Organising Your Eclipse Open Source Project Team
Originally posted on January 27, 2020
The Eclipse Foundation Development Process (EDP) says nothing about how teams should organise.
The EDP defines a committer role: committers are those developers who have the ability to make decisions for the project (e.g., push commits to project Git repositories and configure build servers). We often say that the committers are the ones with the real power: they’re the ones that hold all of the keys to all of the project resources. With great power comes great responsibility, so we have a well-defined process by which a contributor may demonstrate to the existing project committers that they are worthy of joining them as a peer.
The EDP also defines a project lead role: project leads are responsible for ensuring that the processes are being followed. So, for example, project leads need to ensure that committers are engaging in the IP due diligence process. But they are also responsible for ensuring that committers are “playing nice”. That is, they need to ensure that the level playing field and vendor neutrality bits in the EDP are being observed, but the EDP does not explicitly grant project leads any special powers to make technical decisions on behalf of the project team.

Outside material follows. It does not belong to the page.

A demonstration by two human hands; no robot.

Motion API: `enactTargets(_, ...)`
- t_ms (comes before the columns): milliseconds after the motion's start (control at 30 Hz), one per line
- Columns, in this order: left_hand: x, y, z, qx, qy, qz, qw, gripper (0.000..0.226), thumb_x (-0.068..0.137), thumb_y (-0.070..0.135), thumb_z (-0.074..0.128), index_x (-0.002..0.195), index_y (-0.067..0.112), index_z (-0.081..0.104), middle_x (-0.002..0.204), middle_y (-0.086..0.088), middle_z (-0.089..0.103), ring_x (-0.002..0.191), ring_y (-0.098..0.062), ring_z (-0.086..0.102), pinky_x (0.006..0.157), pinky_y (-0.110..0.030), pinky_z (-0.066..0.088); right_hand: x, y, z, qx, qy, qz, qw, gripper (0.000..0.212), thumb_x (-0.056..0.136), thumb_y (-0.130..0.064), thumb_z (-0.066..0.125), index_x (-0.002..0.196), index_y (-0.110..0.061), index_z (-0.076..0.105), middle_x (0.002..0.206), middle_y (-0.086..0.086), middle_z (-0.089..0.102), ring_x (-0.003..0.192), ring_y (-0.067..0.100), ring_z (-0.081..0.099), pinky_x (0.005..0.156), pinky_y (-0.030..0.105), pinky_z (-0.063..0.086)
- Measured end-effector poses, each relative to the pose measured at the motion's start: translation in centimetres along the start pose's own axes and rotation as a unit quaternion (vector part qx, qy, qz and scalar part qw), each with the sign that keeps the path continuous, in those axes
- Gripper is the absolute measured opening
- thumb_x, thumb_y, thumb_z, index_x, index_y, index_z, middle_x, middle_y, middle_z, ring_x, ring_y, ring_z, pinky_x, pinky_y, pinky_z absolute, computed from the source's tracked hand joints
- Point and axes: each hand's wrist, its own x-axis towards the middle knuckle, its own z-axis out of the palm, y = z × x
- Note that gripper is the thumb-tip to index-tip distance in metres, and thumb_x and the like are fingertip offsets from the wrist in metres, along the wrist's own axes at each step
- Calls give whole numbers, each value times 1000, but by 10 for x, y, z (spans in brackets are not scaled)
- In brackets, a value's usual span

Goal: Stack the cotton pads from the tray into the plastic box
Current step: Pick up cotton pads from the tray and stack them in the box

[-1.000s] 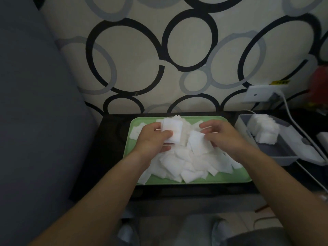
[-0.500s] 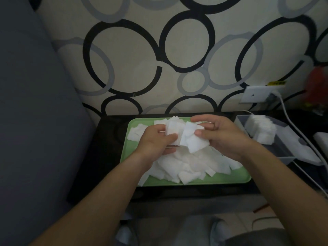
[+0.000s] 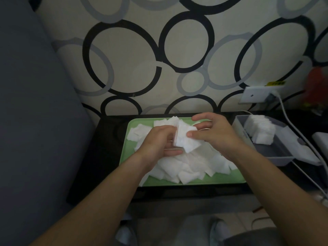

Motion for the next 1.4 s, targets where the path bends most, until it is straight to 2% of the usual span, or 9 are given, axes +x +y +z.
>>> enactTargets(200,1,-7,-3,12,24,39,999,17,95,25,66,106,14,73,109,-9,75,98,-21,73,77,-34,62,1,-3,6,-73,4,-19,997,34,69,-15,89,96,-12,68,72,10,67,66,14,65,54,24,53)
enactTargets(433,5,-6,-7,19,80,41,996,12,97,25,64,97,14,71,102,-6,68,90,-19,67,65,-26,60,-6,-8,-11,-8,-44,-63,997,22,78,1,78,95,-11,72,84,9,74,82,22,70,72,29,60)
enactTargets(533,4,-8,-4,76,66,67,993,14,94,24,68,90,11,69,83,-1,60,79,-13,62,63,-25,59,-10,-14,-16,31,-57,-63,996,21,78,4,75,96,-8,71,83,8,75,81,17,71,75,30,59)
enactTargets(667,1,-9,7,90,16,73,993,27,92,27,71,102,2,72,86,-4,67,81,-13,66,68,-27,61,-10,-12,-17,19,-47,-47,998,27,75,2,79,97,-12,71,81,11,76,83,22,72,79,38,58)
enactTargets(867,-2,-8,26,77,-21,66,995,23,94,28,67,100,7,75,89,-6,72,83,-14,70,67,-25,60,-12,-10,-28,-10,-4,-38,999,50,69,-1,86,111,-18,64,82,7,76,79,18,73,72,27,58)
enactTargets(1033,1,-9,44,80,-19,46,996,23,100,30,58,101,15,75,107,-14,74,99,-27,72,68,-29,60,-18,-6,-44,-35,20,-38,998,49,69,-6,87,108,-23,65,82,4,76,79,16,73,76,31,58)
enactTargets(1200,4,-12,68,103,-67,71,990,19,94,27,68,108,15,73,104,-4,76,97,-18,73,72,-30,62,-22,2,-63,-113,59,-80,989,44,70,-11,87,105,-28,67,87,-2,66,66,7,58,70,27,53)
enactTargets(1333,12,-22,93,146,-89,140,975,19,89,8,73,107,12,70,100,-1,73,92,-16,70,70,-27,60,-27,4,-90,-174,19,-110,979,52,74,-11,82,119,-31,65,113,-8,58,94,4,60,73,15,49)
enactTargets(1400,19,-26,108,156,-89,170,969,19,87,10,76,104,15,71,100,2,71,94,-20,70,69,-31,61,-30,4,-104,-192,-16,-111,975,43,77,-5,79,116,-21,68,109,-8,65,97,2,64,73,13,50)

As the first link in the project leadership chain, one important power granted to project leads by the EDP is the ability to retire committers who are working against the interests of the team. This is essentially the nuclear option (per Merriam-Webster, “an extreme option regarded as a drastic step or last resort”) and it should be used with care.
Other than defining committers and project leads, the EDP says nothing about how teams organise. We expect that project teams sort this out for themselves.
While it is natural to have one or more committers become technical leaders in the project team, there is no formal technical lead role defined in the EDP. Likewise, while it is natural for certain members of a specification project team to become leaders in the specification process, there is no formal notion of specification lead (or “spec lead”) defined in the Eclipse Foundation Specification Process (EFSP). Any de facto technical or specification lead does not have any special authority beyond that which is granted to them by the other project committers.
So the committers in a project team have some say over who their leaders are and what powers they grant to those leaders. While the role is not specifically defined for this sort of thing, the project lead role could be granted decision making powers. It is completely reasonable for a project team to decide, for example, that somebody in the project lead role must approve of all commits and anybody with that role can mitigate potential rogue actions by rolling back commits. One of the key benefits of organising in this manner is that project lead is an elected position, so project committers have a build-in process for capturing the decision to grant those extra powers.
So how does all of this work?
For many open source projects, the committers follow the natural leaders, and that’s the end of it. But when a more formal relationship is desired, it must be arrived at by consensus of the project team (via public channels) and documented clearly so that everybody can understand how the project team works (making it very clear how a project team works is a critically important aspect of growing diversity in your project team). If the project team decides, for example, that all committers must contribute their updates as pull requests that may only be merged by a project lead, then that must be documented (it’s fairly common for project teams to require that pull requests from one committer be merged by a different committer). When the role is formally defined, it’s also important to document how a committer ascends to into that role (to be clear, in the spirit of vendor neutrality, this criteria cannot be based on employment status).
Note that any rules that a project team decides to adopt don’t have to apply homogeneously across the entire project; a specification project team could decide, for example, that all contributions of text to a specification document must be approved by project lead before they can be merged, but that all committers can just merge their contributions to an API.
While I have your attention… I’d like to also highlight that the Eclipse Development Process says nothing about day-to-day development within a project. It is the project team’s responsibility to decide things like development methodology, merit criteria for new committers and project leads, etc.